Foto: ReutersFür die Bundesregierung ist der Brand im griechischen Flüchtlingslager Moria eine „einmalige Notsituation“. So nannte Regierungssprecher Seibert die Lage der 13.000 Menschen, die nun vorläufig auf der Straße leben.
Dabei ist die Situation der Menschen in Moria nicht einmalig, sondern für viele Flüchtlinge die traurige Regel. Moria gibt es überall, in Europa, in der Türkei und an vielen anderen Orten weltweit.

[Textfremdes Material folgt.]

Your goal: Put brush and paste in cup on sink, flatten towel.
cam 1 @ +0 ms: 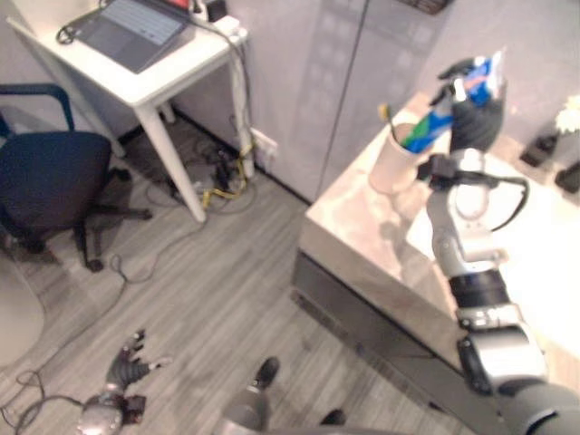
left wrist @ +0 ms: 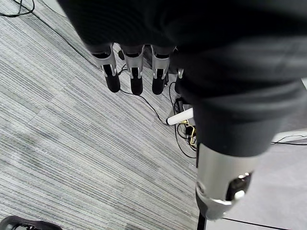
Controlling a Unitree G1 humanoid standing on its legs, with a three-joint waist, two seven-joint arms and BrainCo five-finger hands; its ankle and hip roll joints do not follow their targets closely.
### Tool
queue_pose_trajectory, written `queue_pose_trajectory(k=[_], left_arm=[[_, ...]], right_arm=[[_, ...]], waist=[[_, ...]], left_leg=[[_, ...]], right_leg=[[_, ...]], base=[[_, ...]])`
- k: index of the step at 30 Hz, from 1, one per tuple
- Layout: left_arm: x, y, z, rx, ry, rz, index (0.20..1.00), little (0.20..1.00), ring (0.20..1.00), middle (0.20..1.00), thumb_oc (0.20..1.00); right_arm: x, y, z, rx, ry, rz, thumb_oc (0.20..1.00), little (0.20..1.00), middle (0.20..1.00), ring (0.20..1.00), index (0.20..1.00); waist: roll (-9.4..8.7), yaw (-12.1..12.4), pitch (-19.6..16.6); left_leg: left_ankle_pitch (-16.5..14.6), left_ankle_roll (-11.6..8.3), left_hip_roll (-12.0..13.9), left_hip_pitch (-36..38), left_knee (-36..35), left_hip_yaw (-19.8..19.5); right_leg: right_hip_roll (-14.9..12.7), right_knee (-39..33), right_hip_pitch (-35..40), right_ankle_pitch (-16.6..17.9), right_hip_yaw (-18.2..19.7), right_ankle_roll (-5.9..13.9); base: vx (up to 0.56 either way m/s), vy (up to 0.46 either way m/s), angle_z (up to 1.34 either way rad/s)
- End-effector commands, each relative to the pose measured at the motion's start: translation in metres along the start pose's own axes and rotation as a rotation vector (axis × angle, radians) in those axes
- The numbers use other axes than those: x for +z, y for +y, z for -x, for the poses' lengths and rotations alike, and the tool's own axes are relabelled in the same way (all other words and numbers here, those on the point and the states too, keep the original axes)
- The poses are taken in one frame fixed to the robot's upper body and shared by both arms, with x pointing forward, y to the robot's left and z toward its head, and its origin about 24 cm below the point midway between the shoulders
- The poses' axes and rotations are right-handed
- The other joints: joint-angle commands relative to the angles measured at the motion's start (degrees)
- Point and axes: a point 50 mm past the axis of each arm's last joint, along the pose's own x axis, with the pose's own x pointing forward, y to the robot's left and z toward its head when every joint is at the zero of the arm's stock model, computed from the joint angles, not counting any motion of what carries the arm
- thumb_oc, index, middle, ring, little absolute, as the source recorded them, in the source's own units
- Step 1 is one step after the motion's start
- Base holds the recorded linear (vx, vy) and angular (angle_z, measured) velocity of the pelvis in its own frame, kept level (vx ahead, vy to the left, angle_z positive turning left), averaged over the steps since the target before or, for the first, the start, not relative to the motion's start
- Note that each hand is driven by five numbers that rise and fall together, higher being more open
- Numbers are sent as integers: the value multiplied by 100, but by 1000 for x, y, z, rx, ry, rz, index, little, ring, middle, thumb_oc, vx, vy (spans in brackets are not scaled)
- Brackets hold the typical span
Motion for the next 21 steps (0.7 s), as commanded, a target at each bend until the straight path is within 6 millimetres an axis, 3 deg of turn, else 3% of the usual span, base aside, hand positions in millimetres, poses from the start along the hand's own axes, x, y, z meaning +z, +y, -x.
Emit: queue_pose_trajectory(k=[1,8,9,10,11,21], left_arm=[[-3,9,3,30,-17,-40,1000,1000,1000,1000,1000],[-4,7,3,16,-9,-48,1000,1000,1000,1000,1000],[-4,6,3,15,-10,-47,1000,1000,1000,1000,1000],[-5,5,3,9,-8,-49,1000,1000,1000,1000,1000],[-5,3,3,0,-6,-48,1000,1000,1000,1000,1000],[-3,-3,1,-24,-12,-55,1000,1000,1000,1000,1000]], right_arm=[[19,11,-17,82,-105,75,200,200,200,200,200],[4,10,-20,87,-39,149,200,200,200,200,200],[4,10,-20,87,-39,150,285,285,285,285,285],[2,9,-20,93,-28,164,940,940,940,940,940],[0,8,-21,91,-15,195,1000,1000,1000,1000,1000],[-1,-1,-24,11,-22,221,1000,1000,1000,1000,1000]], waist=[[-21,-15,-318],[-13,8,-311],[-9,8,-310],[-10,10,-310],[-9,17,-315],[78,75,-350]], left_leg=[[-462,346,163,2,-150,0],[-443,349,162,-19,-150,-13],[-443,349,163,-20,-150,-13],[-444,345,164,-24,-150,-12],[-445,345,166,-24,-150,-21],[-450,342,169,45,-150,-41]], right_leg=[[-122,30,198,-365,47,184],[-114,30,171,-344,41,191],[-114,30,170,-343,41,191],[-110,30,169,-347,39,191],[-110,30,173,-345,38,190],[-99,30,262,-348,12,193]], base=[[0,0,0],[-17,6,-3],[-23,3,-4],[0,0,0],[0,0,0],[-15,-3,0]])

Dass europäische Regierungen jetzt darüber debattieren, mehrere hundert Schutzbedürftige aus dem Elendslager aufzunehmen, ist kein Beispiel für europäische Menschlichkeit. Es ist Ausdruck von politischem Unvermögen.

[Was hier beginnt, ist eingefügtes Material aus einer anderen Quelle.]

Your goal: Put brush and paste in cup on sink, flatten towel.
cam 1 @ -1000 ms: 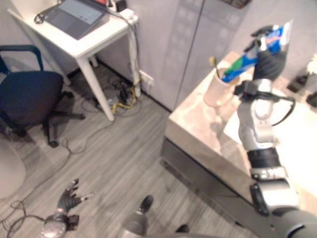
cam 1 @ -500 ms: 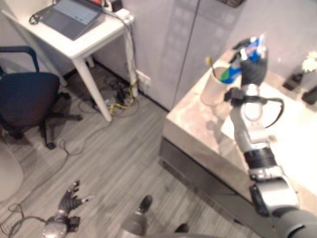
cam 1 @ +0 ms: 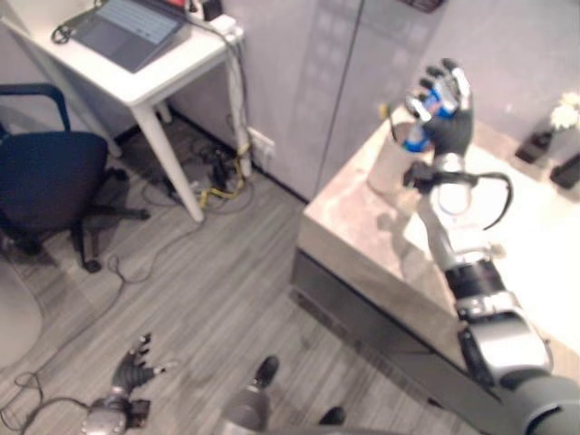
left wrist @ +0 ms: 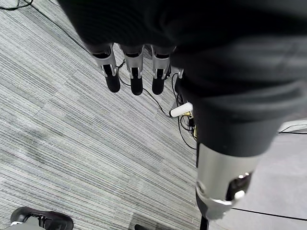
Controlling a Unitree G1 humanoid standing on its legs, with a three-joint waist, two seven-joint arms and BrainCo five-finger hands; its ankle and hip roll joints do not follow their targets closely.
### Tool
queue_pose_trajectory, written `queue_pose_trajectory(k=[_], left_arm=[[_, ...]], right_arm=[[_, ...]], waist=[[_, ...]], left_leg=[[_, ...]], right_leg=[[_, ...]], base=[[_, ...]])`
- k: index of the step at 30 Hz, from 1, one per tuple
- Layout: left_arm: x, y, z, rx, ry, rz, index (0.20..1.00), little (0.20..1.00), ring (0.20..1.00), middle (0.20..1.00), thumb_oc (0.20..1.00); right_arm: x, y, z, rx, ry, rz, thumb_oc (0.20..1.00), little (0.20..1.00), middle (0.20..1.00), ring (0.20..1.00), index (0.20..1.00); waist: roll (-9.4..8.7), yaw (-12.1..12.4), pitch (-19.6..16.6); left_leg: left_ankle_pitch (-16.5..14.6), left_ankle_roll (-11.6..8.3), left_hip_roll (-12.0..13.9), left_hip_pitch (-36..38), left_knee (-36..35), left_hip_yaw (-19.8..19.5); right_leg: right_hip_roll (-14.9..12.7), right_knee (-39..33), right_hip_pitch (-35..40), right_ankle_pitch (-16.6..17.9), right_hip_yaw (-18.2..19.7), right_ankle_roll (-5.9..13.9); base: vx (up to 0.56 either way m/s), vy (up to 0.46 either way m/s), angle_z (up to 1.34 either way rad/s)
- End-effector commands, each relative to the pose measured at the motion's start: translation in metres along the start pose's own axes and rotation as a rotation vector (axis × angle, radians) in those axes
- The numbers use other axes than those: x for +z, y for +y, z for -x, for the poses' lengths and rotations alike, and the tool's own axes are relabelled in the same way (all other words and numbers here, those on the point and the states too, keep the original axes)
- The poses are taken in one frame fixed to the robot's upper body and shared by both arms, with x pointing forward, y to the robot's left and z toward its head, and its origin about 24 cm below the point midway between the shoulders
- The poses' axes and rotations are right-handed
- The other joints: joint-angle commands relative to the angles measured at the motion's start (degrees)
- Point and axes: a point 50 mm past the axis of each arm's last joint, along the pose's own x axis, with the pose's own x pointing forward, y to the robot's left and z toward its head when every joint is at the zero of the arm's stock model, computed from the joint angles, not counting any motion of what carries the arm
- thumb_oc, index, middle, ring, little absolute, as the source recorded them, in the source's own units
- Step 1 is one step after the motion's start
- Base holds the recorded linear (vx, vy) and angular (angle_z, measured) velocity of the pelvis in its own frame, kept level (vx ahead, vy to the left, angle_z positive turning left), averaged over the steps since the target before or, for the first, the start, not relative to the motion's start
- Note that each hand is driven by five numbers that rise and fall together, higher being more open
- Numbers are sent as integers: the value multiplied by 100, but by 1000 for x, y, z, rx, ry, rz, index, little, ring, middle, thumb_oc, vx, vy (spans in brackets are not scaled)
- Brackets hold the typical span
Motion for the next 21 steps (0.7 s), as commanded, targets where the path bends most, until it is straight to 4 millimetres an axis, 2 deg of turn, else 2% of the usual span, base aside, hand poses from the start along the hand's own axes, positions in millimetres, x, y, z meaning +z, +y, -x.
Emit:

Moria ist ein doppelter Schandfleck: Warum gibt es überhaupt in einem europäischen Land ein Lager, in dem vier mal mehr Menschen hausen müssen als geplant? Und warum gibt es keinen Mechanismus, diese Menschen in einen geordneten Alltag aufzunehmen – ob nun in Europa oder in ihren Herkunftsländern?

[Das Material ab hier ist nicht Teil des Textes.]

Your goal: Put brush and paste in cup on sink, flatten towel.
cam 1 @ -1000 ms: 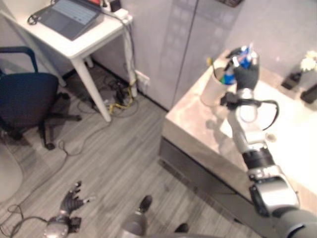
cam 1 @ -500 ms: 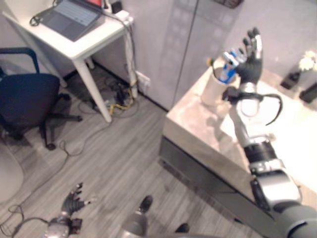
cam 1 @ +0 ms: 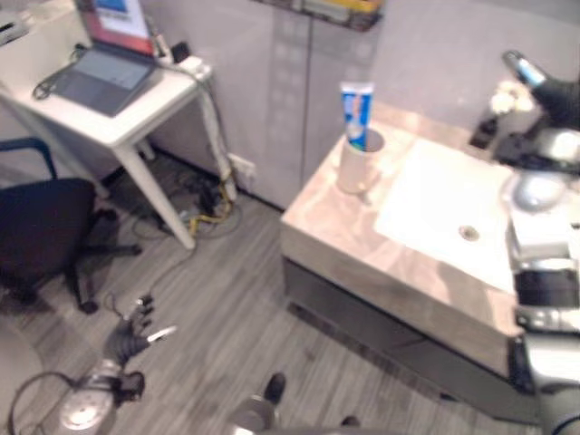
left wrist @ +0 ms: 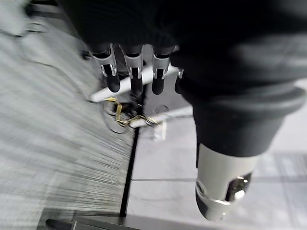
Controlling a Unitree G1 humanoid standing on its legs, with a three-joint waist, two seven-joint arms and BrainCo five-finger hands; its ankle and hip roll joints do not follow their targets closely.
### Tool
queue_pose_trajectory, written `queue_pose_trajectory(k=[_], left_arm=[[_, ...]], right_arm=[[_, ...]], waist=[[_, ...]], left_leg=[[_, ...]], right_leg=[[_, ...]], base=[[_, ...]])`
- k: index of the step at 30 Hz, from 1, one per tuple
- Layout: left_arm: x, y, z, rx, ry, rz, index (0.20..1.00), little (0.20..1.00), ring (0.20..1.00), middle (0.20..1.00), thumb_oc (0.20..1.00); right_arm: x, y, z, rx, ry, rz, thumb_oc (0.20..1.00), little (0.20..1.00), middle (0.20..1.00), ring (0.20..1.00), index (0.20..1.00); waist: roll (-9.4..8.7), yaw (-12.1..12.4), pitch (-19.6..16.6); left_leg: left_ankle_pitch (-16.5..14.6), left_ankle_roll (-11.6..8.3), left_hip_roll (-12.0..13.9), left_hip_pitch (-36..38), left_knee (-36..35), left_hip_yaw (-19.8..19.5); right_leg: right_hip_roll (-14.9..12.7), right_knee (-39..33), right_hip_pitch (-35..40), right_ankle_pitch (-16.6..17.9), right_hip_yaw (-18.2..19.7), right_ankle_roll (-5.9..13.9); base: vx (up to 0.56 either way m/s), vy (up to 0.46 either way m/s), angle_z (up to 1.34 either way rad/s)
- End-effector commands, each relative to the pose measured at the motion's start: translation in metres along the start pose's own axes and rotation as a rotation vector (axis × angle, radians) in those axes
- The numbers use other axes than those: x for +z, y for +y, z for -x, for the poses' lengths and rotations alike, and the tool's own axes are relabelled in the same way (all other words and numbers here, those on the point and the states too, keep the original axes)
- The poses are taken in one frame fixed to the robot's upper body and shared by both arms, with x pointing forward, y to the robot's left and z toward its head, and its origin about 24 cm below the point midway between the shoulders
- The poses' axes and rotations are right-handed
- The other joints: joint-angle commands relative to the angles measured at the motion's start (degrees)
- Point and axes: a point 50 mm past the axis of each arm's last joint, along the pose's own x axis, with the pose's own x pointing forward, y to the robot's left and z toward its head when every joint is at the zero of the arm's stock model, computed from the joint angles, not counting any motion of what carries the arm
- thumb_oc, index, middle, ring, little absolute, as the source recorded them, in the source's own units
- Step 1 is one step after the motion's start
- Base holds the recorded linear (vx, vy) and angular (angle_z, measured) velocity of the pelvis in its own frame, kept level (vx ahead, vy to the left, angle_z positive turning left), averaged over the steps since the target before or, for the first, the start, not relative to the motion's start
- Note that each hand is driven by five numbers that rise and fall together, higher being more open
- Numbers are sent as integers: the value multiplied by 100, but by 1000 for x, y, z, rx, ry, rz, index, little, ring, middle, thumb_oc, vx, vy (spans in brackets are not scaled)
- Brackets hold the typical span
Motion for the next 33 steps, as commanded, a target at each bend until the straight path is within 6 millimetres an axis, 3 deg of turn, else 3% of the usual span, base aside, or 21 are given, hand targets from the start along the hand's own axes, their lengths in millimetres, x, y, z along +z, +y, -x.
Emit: queue_pose_trajectory(k=[1,2,3,8,9,10,15,20,22,23,24,25,26,27,28,29,31,32,33], left_arm=[[17,13,3,28,-112,26,1000,1000,1000,1000,1000],[18,13,3,26,-112,25,1000,1000,1000,1000,1000],[23,18,4,61,-146,61,1000,1000,1000,1000,1000],[44,22,4,89,-255,132,1000,1000,1000,1000,1000],[55,24,2,105,-312,150,1000,1000,1000,1000,1000],[55,24,2,104,-313,151,1000,1000,1000,1000,1000],[91,24,1,85,-484,188,1000,1000,1000,1000,1000],[101,24,-2,84,-532,209,1000,1000,1000,1000,1000],[111,16,-8,65,-571,205,1000,1000,1000,1000,1000],[115,15,-9,52,-581,197,1000,1000,1000,1000,1000],[123,9,-15,24,-605,197,1000,1000,1000,1000,1000],[127,7,-18,2,-611,197,316,316,316,316,316],[127,7,-18,2,-611,197,316,316,316,316,316],[132,-1,-25,-50,-624,214,200,200,200,200,200],[132,-7,-29,-77,-613,233,200,200,200,200,200],[132,-6,-29,-76,-614,232,200,200,200,200,200],[127,-16,-36,-114,-585,264,200,200,200,200,200],[127,-16,-36,-114,-585,264,200,200,200,200,200],[123,-21,-40,-127,-560,285,200,200,200,200,200]], right_arm=[[-20,-33,4,-107,31,191,1000,1000,1000,1000,1000],[-20,-34,4,-109,33,193,1000,1000,1000,1000,1000],[-45,-63,20,-138,126,348,1000,1000,1000,1000,1000],[-98,-117,69,-253,427,506,1000,1000,1000,1000,1000],[-114,-129,87,-258,535,541,1000,1000,1000,1000,1000],[-114,-129,87,-259,535,540,1000,1000,1000,1000,1000],[-141,-167,136,-285,788,642,1000,1000,1000,1000,1000],[-151,-181,166,-270,923,665,1000,1000,1000,1000,1000],[-163,-186,229,-222,1184,661,1000,1000,1000,1000,1000],[-166,-183,246,-194,1260,619,1000,1000,1000,1000,1000],[-166,-181,289,-225,1458,515,1000,1000,1000,1000,1000],[-167,-177,300,-178,1532,496,1000,1000,1000,1000,1000],[-167,-177,300,-178,1532,496,1000,1000,1000,1000,1000],[-158,-158,351,-43,1738,442,1000,1000,1000,1000,1000],[-153,-143,371,34,1807,405,1000,1000,1000,1000,1000],[-153,-143,371,35,1807,405,1000,1000,1000,1000,1000],[-135,-122,411,227,1946,378,1000,1000,1000,1000,1000],[-135,-122,411,227,1946,378,1000,1000,1000,1000,1000],[-126,-114,428,361,2000,382,1000,1000,1000,1000,1000]], waist=[[52,-212,-455],[43,-204,-463],[59,-344,-474],[94,-553,-510],[110,-613,-497],[106,-607,-496],[148,-816,-477],[169,-930,-449],[194,-1006,-436],[192,-1041,-428],[200,-1071,-433],[195,-1078,-430],[195,-1078,-430],[213,-1066,-435],[232,-1078,-457],[228,-1083,-456],[262,-1102,-463],[261,-1103,-467],[273,-1103,-482]], left_leg=[[-498,317,187,-10,-146,-119],[-479,321,181,-23,-146,-125],[-510,310,207,6,-146,-93],[-528,298,258,58,-146,18],[-560,287,291,94,-146,100],[-540,291,286,81,-146,105],[-563,256,348,109,-146,318],[-587,236,375,124,-146,484],[-611,218,386,153,-146,541],[-590,215,384,139,-146,542],[-610,200,391,149,-146,541],[-588,195,383,126,-146,534],[-588,195,383,126,-146,534],[-603,186,387,153,-146,523],[-604,182,388,160,-146,521],[-604,181,388,160,-146,517],[-610,174,393,185,-146,529],[-609,174,392,180,-146,528],[-608,170,395,186,-146,531]], right_leg=[[-106,30,186,-414,-142,232],[-111,30,176,-401,-148,230],[-93,30,177,-421,-95,228],[-57,30,104,-414,70,218],[-29,30,68,-419,191,223],[-33,30,52,-403,195,219],[-6,30,-60,-362,393,232],[6,30,-146,-330,537,237],[14,30,-137,-341,578,225],[8,30,-150,-331,565,219],[13,30,-130,-357,538,215],[7,30,-143,-355,522,207],[7,30,-143,-355,522,207],[1,30,-99,-378,488,198],[5,30,-88,-391,482,187],[6,30,-86,-393,479,187],[5,30,-59,-403,469,173],[4,30,-63,-402,469,173],[9,30,-54,-411,474,165]], base=[[-4,-5,-35],[14,-28,-18],[-2,-26,-13],[13,-24,-20],[10,-21,-24],[5,-21,-23],[17,-21,-25],[18,-11,-23],[20,-25,-20],[14,-32,-8],[-3,-31,-3],[0,0,0],[0,-36,2],[20,-41,6],[21,-41,9],[18,-21,10],[6,-6,-2],[16,-21,-6],[0,0,0]])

Politiker eines breiten Spektrums sehen es vor allem in Wahlkampfzeiten als gute Tat an, sich für die Aufnahme von Flüchtlingen einzusetzen. Und so plädieren Grünen-Chefin Annalena Baerbock, Bayerns Ministerpräsident Markus Söder (CSU) und der Europapolitiker Manfred Weber (CSU) jetzt dafür, viele Menschen aus Moria aufzunehmen, wenn auch andere EU-Mitglieder dazu bereit sind.
Das klingt schön, löst aber nicht das Grundproblem. Was Europa fehlt, ist eine funktionierende Migrationspolitik. Und eine gemeinsame europäische Außenpolitik, die dort ansetzt, wo Probleme entstehen: Ob in Syrien oder in Nordafrika.
Das Lager Moria ist ein Schandfleck: etwas, das sich nie wiederholen sollte. Doch dazu bräuchte es mehr als nur Quoten für die Aufnahme der ehemaligen Lagerbewohner.